Our study found that serum CypA levels were higher in the patients who subsequently developed AKI than in those who did not, but the levels were not significantly different among the AKI KDIGO stages 1–3. This might be explained by the notion that the AKI severity is more associated with changes in the serum CypA level over time than with the level at a single time. Indeed, some of the elevation in serum CypA levels in our patients might just reflect their underlying cardiac diseases. Extracellular CypA was previously found to contribute to cardiovascular diseases as a novel player not only through its proinflammatory actions but through its proatherogenic properties [10,11,34]. Yan et al. reported that serum CypA concentrations in patients with unstable angina and acute myocardial infarction were significantly higher than those in patients with stable angina and controls [12]. Serum CypA levels were also previously found to be associated with the clinical outcomes of coronary artery disease [35], ST-elevated myocardial infarction [36], and heart failure [37]. In addition to coronary artery disease, extracellular CypA was identified as a mediator in abdominal aortic aneurysm (AAA) progression. In human AAA lesions, CypA was highly expressed, especially in the area that expresses active metalloproteinase 2 (MMP-2) [14]. Using human AAA-derived vascular smooth muscle cells, angiotensin II induces the release of CypA and enhances vascular inflammation by activating MMP activity, which was significantly reduced by treatment with the CypA inhibitor. Based on these evidences, we hypothesized that increased serum CypA levels may partly be a consequence of underlying cardiovascular diseases, and that patients with more severe cardiovascular diseases might have hemodynamic instability, leading to higher baseline renal dysfunction. Further studies using preoperative serum CypA levels or serum CypA dynamics are needed to help clarify the relationship between CypA and the outcomes of cardiac surgery.

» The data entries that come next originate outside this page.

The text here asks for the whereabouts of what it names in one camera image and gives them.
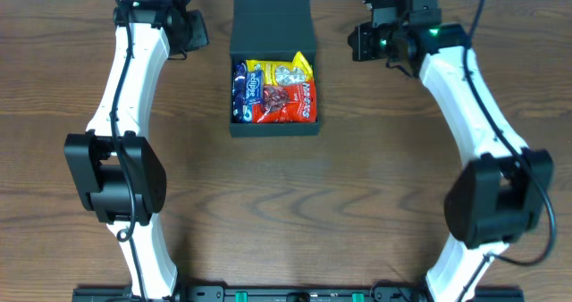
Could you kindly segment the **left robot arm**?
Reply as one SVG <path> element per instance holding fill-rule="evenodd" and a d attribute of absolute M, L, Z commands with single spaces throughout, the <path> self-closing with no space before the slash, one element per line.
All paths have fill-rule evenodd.
<path fill-rule="evenodd" d="M 75 301 L 186 301 L 162 229 L 164 167 L 148 140 L 156 85 L 168 60 L 207 46 L 191 0 L 114 0 L 114 59 L 85 132 L 70 134 L 64 156 L 85 210 L 115 236 L 129 268 L 126 287 L 82 287 Z"/>

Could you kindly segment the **yellow Hacks candy bag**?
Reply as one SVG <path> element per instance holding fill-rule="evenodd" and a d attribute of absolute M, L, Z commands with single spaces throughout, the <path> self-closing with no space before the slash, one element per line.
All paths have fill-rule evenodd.
<path fill-rule="evenodd" d="M 249 71 L 262 71 L 266 85 L 285 87 L 314 79 L 313 68 L 301 52 L 291 62 L 247 60 L 246 65 Z"/>

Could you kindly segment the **red Hacks candy bag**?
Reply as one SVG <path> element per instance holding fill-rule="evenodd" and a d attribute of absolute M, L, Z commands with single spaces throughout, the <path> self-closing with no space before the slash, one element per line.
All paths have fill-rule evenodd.
<path fill-rule="evenodd" d="M 252 123 L 315 122 L 315 83 L 310 80 L 289 86 L 265 85 L 261 104 L 252 106 Z"/>

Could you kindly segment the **blue Eclipse mint box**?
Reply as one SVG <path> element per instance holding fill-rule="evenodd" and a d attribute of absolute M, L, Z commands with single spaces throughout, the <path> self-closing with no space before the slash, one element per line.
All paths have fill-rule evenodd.
<path fill-rule="evenodd" d="M 264 98 L 264 73 L 261 70 L 247 73 L 245 81 L 245 103 L 260 104 Z"/>

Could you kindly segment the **purple Dairy Milk bar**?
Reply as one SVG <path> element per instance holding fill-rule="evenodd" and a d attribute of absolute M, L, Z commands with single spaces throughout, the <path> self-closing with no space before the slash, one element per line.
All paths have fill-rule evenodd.
<path fill-rule="evenodd" d="M 245 105 L 245 83 L 248 67 L 245 63 L 238 63 L 234 68 L 232 82 L 232 114 L 236 121 L 240 121 L 243 116 L 243 106 Z"/>

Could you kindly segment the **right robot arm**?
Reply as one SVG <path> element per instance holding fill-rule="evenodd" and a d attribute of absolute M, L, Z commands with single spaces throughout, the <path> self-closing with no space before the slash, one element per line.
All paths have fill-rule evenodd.
<path fill-rule="evenodd" d="M 376 283 L 374 301 L 519 301 L 519 289 L 479 289 L 495 261 L 549 222 L 549 257 L 557 237 L 548 194 L 554 163 L 533 150 L 497 106 L 479 70 L 474 31 L 446 23 L 437 0 L 362 0 L 371 11 L 348 43 L 356 62 L 384 60 L 421 81 L 433 96 L 457 144 L 462 172 L 444 200 L 449 236 L 433 267 L 413 288 Z"/>

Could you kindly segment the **blue Oreo cookie pack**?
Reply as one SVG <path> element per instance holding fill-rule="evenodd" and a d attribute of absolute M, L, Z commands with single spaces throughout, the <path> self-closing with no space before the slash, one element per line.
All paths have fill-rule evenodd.
<path fill-rule="evenodd" d="M 236 106 L 232 110 L 232 119 L 235 123 L 251 123 L 253 118 L 252 106 Z"/>

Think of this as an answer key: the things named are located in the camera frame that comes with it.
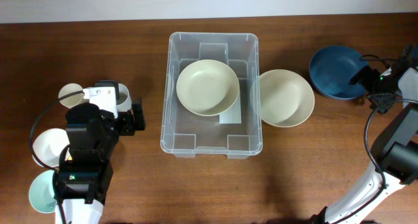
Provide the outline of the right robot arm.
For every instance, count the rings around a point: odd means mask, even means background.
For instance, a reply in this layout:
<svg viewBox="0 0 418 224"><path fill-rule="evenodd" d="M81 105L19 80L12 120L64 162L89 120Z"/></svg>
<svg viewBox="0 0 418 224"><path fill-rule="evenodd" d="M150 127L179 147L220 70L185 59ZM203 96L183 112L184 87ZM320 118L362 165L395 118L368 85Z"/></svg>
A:
<svg viewBox="0 0 418 224"><path fill-rule="evenodd" d="M412 140L417 135L417 45L406 45L396 59L328 46L311 58L310 78L316 90L331 99L366 97L372 113L363 133L367 169L346 195L309 222L363 223L389 195L417 180L417 143ZM369 144L373 117L396 103L402 103L402 110Z"/></svg>

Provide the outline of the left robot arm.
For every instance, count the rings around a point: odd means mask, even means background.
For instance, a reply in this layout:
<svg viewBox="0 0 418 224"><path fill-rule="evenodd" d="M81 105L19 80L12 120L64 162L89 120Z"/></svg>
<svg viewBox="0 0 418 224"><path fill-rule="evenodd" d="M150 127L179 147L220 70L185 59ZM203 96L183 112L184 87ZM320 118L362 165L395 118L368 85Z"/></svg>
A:
<svg viewBox="0 0 418 224"><path fill-rule="evenodd" d="M118 117L83 103L70 109L66 120L69 144L52 176L56 223L98 223L113 175L110 158L119 137L146 128L142 99L132 103L130 110L118 112Z"/></svg>

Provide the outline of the dark blue bowl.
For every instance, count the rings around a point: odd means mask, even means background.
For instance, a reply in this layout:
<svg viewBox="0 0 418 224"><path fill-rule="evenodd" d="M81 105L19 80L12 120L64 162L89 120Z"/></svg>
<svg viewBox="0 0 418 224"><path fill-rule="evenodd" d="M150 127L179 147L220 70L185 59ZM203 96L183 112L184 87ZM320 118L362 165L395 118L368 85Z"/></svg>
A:
<svg viewBox="0 0 418 224"><path fill-rule="evenodd" d="M350 80L365 66L361 54L347 46L328 46L314 54L310 61L310 78L321 94L331 99L352 100L361 97L366 90Z"/></svg>

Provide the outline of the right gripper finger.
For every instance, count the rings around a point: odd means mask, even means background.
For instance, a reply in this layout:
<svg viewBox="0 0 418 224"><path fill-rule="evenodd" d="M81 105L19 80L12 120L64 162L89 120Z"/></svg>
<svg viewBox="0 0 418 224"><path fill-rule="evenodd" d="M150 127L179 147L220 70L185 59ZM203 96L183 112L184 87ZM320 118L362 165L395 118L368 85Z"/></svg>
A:
<svg viewBox="0 0 418 224"><path fill-rule="evenodd" d="M362 86L372 85L372 68L370 66L363 67L349 81L350 85L360 84Z"/></svg>
<svg viewBox="0 0 418 224"><path fill-rule="evenodd" d="M396 98L397 94L395 93L374 93L368 95L368 100L371 103L370 108L375 110L378 106L380 106L378 109L378 113L380 114L386 114L393 105L391 101Z"/></svg>

Our study showed that normalized uNGAL best predicted the development of AKI, and the level of normalized uNGAL increased along with the more severe AKI stage. This finding is consistent with previous reports that uNGAL is an early predictive biomarker of AKI following cardiac surgery [38,39]. NGAL was originally identified from neutrophils as a shuttle for iron transport, and its upregulation has been demonstrated in the proximal renal tubule after exposure to harmful insults, such as ischemia [40]. Consequently, increased level of NGAL is rapidly detectable in the urine before SCr is elevated, presumably resulting from acute tubular damage. Although the discrimination ability of CypA levels regarding the development of AKI was not superior to that of normalized uNGAL levels, our study found that normalized uNGAL had only modest sensitivity in predicting AKI and dialysis-requiring AKI. Meanwhile, we further found that the combination of these two biomarkers provides the most accurate predictive ability in these patients, suggesting that their combination is a reasonable strategy to improve the diagnostic performance of biomarkers. Our study also found a moderate discrimination ability of normalized urine CypA when predicting dialysis-requiring AKI, with comparable sensitivity and specificity ability when compared to the well-known marker normalized uNGAL. However, this study only considered AKI identified within a 7-day period; thus, studies focusing on longer-term outcomes, such as acute kidney disease [41], are warranted to clarify the potential pathogenic role of serum CypA or urine CypA in cardiac surgery-related kidney injury.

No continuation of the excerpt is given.